Exercise instructions: Check each line of the entries for "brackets" and report the ones that have it.

Data records:

========================================

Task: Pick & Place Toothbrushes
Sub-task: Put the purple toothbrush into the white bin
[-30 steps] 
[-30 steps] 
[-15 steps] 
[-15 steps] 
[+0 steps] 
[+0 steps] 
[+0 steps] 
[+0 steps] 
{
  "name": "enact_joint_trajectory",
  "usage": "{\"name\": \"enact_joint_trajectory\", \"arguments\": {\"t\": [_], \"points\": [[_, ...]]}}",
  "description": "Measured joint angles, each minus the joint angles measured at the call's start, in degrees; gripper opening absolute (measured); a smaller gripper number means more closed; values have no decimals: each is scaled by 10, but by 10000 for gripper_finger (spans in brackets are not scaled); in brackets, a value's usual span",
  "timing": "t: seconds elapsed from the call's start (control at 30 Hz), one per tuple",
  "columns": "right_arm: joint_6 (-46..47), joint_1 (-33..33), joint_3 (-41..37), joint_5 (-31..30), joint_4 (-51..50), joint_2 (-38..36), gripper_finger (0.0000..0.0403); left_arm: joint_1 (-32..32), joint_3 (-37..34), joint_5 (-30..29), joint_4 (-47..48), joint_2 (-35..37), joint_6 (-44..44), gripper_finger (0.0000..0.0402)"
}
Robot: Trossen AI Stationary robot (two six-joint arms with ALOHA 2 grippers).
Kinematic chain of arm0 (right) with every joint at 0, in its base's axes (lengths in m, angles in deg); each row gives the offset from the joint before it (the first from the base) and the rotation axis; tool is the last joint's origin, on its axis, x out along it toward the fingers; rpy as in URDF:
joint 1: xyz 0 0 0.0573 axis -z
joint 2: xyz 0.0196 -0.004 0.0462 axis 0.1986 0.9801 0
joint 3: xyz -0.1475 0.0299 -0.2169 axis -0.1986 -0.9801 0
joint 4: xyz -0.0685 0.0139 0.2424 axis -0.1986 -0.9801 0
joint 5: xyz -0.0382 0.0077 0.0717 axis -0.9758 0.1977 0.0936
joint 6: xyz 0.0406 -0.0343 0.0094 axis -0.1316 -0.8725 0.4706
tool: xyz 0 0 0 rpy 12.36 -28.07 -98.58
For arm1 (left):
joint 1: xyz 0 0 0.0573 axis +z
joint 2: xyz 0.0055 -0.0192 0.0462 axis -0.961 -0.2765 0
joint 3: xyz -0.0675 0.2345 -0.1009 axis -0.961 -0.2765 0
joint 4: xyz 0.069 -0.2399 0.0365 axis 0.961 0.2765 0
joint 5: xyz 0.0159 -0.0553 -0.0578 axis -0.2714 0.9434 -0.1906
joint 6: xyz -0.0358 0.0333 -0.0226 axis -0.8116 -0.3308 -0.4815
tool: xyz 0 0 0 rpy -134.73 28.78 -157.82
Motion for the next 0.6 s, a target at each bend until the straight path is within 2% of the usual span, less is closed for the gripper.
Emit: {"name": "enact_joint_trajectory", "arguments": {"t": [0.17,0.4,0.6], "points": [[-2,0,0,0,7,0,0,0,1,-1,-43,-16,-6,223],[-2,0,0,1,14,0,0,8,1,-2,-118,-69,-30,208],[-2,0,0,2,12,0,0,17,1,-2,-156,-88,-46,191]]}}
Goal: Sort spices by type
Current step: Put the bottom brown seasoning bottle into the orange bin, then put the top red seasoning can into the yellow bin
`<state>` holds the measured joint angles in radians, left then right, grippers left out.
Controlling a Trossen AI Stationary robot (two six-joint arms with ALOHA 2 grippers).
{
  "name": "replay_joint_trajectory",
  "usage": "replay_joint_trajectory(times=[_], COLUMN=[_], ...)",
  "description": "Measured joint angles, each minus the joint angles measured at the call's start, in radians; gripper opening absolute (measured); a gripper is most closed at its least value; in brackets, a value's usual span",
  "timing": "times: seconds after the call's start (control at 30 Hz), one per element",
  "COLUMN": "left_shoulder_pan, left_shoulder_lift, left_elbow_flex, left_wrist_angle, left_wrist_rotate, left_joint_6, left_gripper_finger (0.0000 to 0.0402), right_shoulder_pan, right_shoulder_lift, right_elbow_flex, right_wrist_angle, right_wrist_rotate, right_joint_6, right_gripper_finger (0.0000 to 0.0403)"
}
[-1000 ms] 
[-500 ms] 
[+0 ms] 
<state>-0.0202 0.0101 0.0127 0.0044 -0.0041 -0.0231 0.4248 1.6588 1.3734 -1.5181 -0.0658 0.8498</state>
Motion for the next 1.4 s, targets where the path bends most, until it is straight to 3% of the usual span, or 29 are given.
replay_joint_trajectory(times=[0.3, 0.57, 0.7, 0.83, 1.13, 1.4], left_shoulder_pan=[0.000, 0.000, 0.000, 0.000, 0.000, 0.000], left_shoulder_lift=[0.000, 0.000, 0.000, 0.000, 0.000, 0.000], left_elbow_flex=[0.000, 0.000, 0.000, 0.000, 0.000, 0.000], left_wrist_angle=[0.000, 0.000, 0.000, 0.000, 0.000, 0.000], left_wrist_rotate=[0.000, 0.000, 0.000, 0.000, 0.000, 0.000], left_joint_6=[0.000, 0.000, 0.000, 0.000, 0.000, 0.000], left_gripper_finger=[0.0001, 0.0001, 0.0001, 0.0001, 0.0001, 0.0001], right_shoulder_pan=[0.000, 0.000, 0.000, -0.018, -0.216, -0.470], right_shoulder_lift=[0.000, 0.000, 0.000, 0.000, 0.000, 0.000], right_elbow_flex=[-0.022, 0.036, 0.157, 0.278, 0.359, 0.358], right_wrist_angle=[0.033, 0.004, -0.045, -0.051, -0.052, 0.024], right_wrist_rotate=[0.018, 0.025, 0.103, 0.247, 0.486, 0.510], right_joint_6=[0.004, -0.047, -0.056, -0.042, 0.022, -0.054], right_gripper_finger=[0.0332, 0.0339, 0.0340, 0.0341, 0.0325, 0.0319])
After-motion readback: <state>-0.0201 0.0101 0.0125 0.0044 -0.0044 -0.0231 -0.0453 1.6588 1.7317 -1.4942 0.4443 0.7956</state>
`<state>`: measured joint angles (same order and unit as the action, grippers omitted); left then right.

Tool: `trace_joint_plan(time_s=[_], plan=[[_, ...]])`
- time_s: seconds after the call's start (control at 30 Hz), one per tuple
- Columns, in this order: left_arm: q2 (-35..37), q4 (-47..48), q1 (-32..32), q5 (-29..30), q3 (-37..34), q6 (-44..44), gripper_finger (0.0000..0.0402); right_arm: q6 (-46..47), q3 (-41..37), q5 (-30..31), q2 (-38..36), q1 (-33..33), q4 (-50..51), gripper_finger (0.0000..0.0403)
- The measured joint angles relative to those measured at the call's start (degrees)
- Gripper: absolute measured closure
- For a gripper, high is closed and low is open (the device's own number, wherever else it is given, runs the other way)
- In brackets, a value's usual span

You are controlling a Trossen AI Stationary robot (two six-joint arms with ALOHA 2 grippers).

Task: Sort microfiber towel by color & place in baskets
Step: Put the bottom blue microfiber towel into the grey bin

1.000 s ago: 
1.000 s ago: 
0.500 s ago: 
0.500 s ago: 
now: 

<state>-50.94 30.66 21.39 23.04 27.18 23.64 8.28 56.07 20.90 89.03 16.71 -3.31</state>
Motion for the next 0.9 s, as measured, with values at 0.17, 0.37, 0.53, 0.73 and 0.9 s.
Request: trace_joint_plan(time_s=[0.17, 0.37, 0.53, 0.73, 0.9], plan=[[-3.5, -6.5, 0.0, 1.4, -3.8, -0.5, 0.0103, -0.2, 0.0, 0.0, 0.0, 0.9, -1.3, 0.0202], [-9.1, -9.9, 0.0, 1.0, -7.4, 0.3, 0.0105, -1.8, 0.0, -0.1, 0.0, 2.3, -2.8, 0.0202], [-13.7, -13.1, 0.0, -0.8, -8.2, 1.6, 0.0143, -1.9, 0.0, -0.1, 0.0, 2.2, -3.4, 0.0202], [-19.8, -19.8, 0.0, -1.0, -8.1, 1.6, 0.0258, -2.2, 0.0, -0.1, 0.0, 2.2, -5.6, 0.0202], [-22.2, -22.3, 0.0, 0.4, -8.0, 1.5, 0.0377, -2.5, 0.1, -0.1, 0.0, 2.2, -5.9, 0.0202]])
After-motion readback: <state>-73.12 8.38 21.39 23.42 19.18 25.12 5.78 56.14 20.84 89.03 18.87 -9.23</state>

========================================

Answer section:
  "description": "Measured joint angles, each minus the joint angles measured at the call's start, in degrees; gripper opening absolute (measured); a smaller gripper number means more closed; values have no decimals: each is scaled by 10, but by 10000 for gripper_finger (spans in brackets are not scaled); in brackets, a value's usual span",
  "description": "Measured joint angles, each minus the joint angles measured at the call's start, in radians; gripper opening absolute (measured); a gripper is most closed at its least value; in brackets, a value's usual span",
- In brackets, a value's usual span

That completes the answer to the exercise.